*Exercise*: Transcribe the data exactly, omitting whatever pictures it holds.
━━ Supplied data ━━
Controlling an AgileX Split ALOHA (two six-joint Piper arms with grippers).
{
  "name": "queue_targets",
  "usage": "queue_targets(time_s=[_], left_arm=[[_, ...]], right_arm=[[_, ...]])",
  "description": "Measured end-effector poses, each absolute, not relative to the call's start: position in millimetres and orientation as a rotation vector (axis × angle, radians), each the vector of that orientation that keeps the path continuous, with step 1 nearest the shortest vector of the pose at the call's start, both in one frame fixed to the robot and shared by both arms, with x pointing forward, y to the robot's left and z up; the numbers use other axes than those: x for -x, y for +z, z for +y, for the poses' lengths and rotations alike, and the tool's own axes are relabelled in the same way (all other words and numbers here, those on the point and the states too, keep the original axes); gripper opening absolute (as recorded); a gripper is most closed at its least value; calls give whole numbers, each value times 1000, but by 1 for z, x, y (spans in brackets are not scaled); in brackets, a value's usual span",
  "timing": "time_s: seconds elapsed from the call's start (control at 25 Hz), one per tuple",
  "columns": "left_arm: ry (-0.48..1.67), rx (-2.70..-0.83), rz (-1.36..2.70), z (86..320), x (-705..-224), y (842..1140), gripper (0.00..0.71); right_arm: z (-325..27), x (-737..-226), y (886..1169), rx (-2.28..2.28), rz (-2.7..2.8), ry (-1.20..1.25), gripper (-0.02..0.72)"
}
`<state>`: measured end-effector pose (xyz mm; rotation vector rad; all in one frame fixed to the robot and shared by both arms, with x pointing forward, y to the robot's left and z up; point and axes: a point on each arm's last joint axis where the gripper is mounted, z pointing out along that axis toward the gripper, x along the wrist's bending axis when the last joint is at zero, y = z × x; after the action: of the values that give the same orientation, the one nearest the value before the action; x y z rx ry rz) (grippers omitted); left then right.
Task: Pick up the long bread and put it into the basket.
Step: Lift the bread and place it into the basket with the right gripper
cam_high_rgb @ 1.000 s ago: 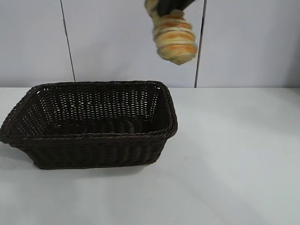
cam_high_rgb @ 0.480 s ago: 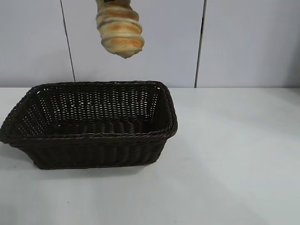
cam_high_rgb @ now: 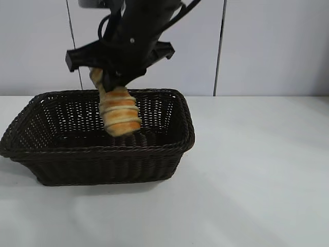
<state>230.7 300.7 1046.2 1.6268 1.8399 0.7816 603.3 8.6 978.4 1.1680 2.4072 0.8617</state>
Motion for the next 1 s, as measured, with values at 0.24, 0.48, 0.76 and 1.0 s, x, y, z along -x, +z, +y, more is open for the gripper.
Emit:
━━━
*Reply*:
Controlling an AgileX Split ALOHA (two six-joint Piper arms with grippers).
{
  "name": "queue_targets",
  "usage": "queue_targets(time_s=[_], left_arm=[[_, ...]], right_arm=[[_, ...]])",
  "description": "Measured end-effector poses, each absolute, not relative to the call's start: position in millimetres and orientation as a rotation vector (axis × angle, radians), each the vector of that orientation that keeps the path continuous, with step 1 nearest the shortest vector of the pose at the call's start, both in one frame fixed to the robot and shared by both arms, with x pointing forward, y to the robot's left and z up; the numbers use other axes than those: x for -x, y for +z, z for +y, for the poses' lengths and rotations alike, and the tool's own axes are relabelled in the same way (all other words and numbers here, those on the point and the states too, keep the original axes); gripper opening absolute (as recorded); a gripper is most closed at its least value; calls give whole numbers, each value times 1000, but by 1 for z, x, y (spans in brackets are not scaled); in brackets, a value's usual span",
  "timing": "time_s: seconds elapsed from the call's start (control at 25 Hz), one per tuple",
  "columns": "left_arm: ry (-0.48..1.67), rx (-2.70..-0.83), rz (-1.36..2.70), z (86..320), x (-705..-224), y (842..1140), gripper (0.00..0.71); right_arm: z (-325..27), x (-737..-226), y (886..1169), rx (-2.28..2.28), rz (-2.7..2.8), ry (-1.20..1.25), gripper (-0.02..0.72)"
}
`<state>`: measured end-effector pose (xyz mm; rotation vector rad; all in one frame fixed to the robot and shared by both arms, with x pointing forward, y to the robot's left and z up; point and axes: a point on each arm's last joint axis where the gripper is mounted, z pointing out along that axis toward the gripper, x along the wrist's bending axis when the last joint is at zero, y = z × x; after the action: of the values that give the same orientation, the one nearest the value before the action; x y z rx ry rz) (grippers omitted); left then right.
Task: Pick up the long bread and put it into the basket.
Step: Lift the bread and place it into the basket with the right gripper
cam_high_rgb @ 1.000 s ago: 
cam_high_rgb @ 0.480 s ago: 
cam_high_rgb @ now: 
<state>230.7 300.7 1046.2 1.6268 1.8399 0.7816 603.3 8.6 978.4 1.1680 2.4072 0.8617</state>
Motion for the next 1 s, as measured, with values at 0.24, 0.48, 0.76 and 1.0 s, x, y, z along -x, +z, +y, more is open for the gripper.
Emit:

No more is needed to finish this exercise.